The required answer is every line of the data containing the word "Please".

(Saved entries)
[Start of section]

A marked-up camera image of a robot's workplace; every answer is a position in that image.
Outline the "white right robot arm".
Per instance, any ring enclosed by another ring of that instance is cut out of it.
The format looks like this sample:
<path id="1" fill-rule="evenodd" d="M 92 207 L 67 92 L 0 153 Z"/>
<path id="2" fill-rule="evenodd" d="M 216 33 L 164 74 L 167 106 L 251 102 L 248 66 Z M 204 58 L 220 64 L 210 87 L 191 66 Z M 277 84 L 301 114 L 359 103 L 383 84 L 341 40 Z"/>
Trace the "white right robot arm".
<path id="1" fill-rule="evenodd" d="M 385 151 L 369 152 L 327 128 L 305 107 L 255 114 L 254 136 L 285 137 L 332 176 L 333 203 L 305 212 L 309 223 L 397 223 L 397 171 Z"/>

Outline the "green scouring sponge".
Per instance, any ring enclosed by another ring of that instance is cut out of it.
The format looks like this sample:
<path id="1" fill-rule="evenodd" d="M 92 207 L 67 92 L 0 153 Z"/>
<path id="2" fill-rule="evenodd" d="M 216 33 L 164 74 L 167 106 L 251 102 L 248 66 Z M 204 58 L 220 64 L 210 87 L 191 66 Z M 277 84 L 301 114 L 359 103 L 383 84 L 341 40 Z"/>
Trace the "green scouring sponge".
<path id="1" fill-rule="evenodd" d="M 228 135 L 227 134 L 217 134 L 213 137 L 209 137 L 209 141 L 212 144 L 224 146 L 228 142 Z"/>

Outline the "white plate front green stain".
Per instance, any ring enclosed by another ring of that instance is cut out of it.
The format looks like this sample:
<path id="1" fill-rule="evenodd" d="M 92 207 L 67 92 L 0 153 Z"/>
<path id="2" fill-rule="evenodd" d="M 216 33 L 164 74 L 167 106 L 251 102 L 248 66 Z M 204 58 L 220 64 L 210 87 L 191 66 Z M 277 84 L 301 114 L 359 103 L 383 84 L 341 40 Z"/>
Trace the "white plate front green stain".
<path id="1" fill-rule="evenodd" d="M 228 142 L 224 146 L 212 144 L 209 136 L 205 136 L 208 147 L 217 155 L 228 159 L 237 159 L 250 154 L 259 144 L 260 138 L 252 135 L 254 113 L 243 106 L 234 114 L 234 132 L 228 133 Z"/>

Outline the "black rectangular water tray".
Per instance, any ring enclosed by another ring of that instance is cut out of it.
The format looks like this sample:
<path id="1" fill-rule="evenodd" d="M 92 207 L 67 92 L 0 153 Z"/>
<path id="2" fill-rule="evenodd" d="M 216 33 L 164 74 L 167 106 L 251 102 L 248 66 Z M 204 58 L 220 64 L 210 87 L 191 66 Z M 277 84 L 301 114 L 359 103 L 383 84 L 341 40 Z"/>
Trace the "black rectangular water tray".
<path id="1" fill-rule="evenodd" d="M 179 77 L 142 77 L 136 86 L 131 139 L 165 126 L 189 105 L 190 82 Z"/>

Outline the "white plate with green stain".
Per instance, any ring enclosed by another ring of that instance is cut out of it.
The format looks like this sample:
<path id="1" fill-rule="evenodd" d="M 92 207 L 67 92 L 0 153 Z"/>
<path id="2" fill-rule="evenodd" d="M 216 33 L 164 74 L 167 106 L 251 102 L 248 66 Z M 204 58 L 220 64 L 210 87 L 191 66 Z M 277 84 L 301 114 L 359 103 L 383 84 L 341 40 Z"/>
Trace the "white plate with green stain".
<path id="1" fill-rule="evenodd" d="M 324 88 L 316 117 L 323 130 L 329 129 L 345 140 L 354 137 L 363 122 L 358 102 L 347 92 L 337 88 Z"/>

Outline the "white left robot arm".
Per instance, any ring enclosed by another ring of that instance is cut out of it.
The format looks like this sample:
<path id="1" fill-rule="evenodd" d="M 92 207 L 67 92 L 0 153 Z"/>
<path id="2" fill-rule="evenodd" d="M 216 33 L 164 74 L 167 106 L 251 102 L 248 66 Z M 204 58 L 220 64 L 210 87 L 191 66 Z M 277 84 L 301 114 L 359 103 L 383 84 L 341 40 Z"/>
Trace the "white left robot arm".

[End of section]
[Start of section]

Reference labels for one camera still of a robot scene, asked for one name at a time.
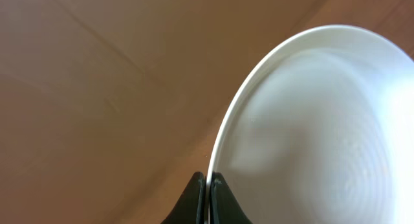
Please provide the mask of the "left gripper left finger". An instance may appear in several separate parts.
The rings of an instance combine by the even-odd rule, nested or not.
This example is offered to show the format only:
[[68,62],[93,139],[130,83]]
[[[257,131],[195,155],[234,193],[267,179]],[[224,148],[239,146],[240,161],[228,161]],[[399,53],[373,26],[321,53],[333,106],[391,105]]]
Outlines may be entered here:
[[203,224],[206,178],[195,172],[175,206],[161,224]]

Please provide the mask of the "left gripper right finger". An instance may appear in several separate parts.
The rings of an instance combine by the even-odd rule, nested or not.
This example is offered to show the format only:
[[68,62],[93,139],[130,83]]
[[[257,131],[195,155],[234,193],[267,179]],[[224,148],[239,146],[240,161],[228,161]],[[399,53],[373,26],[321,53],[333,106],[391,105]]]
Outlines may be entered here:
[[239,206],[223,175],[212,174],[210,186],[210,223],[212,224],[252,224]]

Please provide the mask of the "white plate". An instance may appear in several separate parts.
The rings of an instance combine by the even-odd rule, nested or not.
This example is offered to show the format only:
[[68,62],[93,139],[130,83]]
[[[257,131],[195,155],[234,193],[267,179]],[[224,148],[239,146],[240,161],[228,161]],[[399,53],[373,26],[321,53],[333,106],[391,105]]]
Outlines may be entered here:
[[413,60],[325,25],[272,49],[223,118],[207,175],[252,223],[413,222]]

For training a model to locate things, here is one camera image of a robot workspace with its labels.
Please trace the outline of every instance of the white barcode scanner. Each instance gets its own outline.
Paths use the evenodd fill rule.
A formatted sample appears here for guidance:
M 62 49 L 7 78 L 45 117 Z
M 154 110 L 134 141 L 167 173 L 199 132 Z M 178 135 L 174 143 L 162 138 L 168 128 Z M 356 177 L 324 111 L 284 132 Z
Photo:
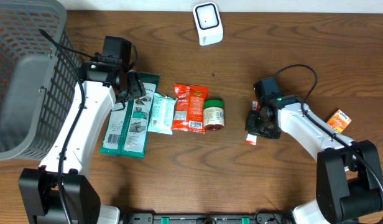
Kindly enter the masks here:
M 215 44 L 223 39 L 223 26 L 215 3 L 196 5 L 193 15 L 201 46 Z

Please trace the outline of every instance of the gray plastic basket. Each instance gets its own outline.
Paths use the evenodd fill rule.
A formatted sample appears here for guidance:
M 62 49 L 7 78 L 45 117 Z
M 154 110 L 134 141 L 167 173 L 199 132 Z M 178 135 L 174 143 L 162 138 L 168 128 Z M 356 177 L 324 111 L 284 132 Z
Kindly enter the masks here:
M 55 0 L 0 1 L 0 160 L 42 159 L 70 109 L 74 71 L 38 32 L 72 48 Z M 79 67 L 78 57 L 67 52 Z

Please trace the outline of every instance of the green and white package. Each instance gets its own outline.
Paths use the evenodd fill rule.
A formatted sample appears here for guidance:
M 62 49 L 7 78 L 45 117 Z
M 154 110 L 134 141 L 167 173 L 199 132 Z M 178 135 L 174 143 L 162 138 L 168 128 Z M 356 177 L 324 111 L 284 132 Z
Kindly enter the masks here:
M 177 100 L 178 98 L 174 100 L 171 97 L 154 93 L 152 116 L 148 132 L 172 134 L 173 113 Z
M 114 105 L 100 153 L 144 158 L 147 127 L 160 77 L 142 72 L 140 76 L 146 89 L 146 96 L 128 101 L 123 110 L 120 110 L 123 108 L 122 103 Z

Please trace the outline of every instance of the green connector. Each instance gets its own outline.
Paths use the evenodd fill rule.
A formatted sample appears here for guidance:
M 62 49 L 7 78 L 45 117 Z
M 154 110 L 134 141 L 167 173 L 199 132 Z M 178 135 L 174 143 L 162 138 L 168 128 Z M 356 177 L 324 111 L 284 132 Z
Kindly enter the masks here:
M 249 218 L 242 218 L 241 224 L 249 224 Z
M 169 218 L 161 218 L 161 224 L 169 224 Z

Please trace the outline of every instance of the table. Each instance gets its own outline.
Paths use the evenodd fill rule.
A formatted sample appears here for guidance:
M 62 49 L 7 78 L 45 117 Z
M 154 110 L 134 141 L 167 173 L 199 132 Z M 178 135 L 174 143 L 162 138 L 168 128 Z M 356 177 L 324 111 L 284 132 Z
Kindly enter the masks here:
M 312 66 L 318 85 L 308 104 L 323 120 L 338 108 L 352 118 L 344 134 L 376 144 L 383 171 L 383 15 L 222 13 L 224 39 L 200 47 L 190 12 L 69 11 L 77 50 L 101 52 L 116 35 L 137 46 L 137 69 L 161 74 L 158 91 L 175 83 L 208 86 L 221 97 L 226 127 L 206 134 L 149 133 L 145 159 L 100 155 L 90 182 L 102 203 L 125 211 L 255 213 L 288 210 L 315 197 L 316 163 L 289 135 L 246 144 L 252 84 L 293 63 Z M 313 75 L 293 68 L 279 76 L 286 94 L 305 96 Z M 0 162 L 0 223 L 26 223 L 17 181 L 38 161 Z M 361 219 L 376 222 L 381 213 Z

[End of section]

- EXERCISE OUTPUT -
Please provide the mask of the "left gripper left finger". An instance may appear in several separate parts.
Please provide the mask of the "left gripper right finger". An instance may appear in several separate parts.
Please provide the mask of the "white plate". An instance may appear in several separate parts.
Please trace the outline of every instance of the white barcode scanner. Each instance gets its own outline.
Please trace the outline of every instance of the gray plastic basket. Each instance gets its own outline.
Please trace the outline of every instance of the green and white package. Each instance gets its own outline.
Please trace the outline of every instance of the green connector. Each instance gets its own outline.
Please trace the outline of every instance of the table. Each instance gets its own outline.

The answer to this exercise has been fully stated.